A series of short videos about the production can be viewed at the site.

(15) HARRYHAUSEN CAMEO. John King Tarpinian enthused about Burke & Hare

Watched this Simon Pegg movie yesterday.  Even in period costume most of the actors were recognizable…except one who looked very familiar but I could not put my finger on who he was.  The ending credits identified him as Ray Harryhausen…a pleasant surprise.

Harryhausen can be seen in the closing credits at 1:03.

[Thanks to Brian Z., John King Tarpinian, Chip Hitchcock, Michael J. Walsh and Andrew Porter for some of these stories. Title credit goes to File 770 contributing editor of the day Steve Wright.]

249 thoughts on “Pixel Scroll 2/9/16 The Pixels That Bloom In The Scrolls (Tra La)

  1. Wombat, that’s fine. If you like, you can say “I was not terribly impressed with the unevenness of Galaxy’s Edge in 2014.” I even agree with you.
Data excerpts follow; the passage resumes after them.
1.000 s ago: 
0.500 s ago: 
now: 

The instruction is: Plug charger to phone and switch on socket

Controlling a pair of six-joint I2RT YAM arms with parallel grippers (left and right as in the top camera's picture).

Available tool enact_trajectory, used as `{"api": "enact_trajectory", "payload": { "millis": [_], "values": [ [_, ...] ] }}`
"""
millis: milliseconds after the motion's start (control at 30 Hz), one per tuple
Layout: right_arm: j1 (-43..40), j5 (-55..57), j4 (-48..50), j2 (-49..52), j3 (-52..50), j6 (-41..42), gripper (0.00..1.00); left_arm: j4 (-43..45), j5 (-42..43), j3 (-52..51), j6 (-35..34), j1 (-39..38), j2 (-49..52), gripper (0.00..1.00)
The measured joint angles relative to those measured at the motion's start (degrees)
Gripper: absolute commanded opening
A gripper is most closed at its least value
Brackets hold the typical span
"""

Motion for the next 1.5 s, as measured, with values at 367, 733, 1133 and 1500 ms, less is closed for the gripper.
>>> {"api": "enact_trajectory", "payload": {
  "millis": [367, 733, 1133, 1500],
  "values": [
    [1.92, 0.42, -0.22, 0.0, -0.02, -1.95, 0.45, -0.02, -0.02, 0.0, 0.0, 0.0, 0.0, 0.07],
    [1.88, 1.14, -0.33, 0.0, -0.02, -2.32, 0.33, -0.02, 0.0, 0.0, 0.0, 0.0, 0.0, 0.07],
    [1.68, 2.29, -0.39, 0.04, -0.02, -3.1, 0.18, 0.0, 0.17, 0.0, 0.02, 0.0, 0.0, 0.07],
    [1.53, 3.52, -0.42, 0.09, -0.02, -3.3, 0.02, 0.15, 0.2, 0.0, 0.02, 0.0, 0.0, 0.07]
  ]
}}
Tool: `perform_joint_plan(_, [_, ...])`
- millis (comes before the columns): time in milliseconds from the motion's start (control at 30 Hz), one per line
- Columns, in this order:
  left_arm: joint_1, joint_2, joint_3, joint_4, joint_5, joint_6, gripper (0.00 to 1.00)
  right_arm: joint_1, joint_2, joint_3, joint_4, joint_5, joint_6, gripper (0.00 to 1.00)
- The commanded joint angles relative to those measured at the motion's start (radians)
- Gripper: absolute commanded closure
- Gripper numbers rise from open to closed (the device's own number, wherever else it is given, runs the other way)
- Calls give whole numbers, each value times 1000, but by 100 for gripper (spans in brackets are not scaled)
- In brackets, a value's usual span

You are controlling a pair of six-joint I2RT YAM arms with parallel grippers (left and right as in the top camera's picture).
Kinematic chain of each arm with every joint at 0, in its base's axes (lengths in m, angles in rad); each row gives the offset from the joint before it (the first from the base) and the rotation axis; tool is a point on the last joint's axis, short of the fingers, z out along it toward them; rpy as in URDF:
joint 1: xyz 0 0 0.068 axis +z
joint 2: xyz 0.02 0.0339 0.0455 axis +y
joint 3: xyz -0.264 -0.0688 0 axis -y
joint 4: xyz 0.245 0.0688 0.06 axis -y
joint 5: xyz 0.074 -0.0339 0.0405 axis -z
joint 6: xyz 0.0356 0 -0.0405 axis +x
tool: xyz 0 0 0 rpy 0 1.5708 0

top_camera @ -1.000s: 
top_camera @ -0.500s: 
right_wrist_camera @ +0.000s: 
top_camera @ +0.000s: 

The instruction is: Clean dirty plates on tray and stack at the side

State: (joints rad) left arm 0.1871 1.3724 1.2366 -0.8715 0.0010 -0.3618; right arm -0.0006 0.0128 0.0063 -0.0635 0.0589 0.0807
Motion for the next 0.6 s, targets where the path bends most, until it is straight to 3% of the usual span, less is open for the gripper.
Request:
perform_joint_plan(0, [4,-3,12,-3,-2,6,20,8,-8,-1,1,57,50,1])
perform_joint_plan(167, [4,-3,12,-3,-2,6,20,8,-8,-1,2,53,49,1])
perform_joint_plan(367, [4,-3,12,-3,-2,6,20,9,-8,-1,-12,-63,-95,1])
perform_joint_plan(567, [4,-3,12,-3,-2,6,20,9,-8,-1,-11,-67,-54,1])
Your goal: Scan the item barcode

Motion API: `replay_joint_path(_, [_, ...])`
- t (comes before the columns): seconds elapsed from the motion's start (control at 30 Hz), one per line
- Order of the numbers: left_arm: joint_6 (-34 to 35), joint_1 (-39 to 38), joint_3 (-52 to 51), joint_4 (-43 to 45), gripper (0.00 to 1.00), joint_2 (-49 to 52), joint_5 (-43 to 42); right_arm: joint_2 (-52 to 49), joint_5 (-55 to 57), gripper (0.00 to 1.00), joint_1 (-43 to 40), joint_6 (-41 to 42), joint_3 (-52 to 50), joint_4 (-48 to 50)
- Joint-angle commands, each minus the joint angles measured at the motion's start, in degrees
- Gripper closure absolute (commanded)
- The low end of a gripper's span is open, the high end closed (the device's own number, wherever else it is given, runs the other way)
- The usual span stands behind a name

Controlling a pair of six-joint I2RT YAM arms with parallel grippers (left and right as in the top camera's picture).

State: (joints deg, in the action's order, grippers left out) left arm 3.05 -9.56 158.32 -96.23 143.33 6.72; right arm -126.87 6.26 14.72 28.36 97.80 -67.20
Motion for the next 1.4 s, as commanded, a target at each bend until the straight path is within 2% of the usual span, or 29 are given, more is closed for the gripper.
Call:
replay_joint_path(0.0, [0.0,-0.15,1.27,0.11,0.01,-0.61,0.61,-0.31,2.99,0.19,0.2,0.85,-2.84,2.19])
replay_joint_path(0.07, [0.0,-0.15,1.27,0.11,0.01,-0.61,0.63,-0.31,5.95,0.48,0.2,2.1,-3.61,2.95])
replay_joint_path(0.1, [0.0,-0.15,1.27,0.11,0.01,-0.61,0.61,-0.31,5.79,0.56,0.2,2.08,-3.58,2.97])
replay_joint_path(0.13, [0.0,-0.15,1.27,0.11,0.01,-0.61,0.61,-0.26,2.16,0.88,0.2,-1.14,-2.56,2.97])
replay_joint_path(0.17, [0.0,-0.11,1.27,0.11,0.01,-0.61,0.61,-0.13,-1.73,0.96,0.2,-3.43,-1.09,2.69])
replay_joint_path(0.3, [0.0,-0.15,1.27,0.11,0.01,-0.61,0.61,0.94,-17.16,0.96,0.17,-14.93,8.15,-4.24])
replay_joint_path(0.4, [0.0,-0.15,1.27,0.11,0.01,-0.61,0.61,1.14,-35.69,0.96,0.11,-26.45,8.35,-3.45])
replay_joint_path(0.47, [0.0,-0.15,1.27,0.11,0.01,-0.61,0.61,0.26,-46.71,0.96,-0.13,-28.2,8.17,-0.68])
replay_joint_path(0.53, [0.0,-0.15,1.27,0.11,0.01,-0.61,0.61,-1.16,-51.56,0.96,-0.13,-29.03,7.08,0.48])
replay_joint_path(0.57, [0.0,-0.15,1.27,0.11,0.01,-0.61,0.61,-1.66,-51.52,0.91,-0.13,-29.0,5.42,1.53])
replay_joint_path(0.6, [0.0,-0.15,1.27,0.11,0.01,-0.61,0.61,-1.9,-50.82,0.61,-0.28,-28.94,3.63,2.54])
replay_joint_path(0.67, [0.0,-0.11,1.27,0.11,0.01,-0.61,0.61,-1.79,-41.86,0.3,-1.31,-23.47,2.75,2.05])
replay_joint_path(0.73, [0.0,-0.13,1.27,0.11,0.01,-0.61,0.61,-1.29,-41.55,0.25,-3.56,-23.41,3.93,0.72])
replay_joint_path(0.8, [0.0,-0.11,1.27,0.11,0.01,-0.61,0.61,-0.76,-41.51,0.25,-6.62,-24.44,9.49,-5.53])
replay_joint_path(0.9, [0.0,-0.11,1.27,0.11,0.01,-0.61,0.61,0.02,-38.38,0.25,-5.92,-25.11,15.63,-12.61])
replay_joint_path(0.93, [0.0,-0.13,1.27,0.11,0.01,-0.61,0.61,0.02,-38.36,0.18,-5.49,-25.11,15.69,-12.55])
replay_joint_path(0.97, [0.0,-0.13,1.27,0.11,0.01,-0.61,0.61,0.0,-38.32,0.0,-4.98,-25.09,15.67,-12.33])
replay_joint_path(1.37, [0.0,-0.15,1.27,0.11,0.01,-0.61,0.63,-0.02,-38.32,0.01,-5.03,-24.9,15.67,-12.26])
But I also agree with GRRM that Mike Resnick deserves applause for boldly starting such a magazine given the current market conditions, and I’m equally underwhelmed due to the unevenness of virtually every other magazine I’ve read lately.

    You can say that Galaxy’s Edge is objectively worse than other small print magazines. You can say – like Lois did – that Resnick’s best editing days are behind him. I don’t agree, since I think he still continues to demonstrate the qualities that have made him a great editor. But that’s fine. We can disagree.

    All I objected to was the fatuous claim that he had been no awarded on the basis of the voters reading and evaluating the 2014 issues of his magazine.

  2. @Cat – I seem to recall that Matthew Foster (Eugie Foster’s husband) advocated No Awarding every category significantly affected by the Puppies on the grounds that the remaining one or two honest candidates wouldn’t have enough competition for it to be fair.

    I’m currently reading Foster’s collection of his blog posts, Welcome to the Doomsphere. He proposed voting No Award any category that did not have two or more non-slate nominees, but also wrote that he broke his own rule in one category.

  3. Loved Sea Change. Didn’t care for anything else I saw Galaxy’s Edge. Wouldn’t nominate anyone for best editor based on Galaxy’s Edge.

    And the Best Editor Hugos are for editing done in the prior year. They are not lifetime achievement awards, nor awards for great love of the genre, no matter how much Brian Z wishes they were, or how hard he finds it to imagine they aren’t.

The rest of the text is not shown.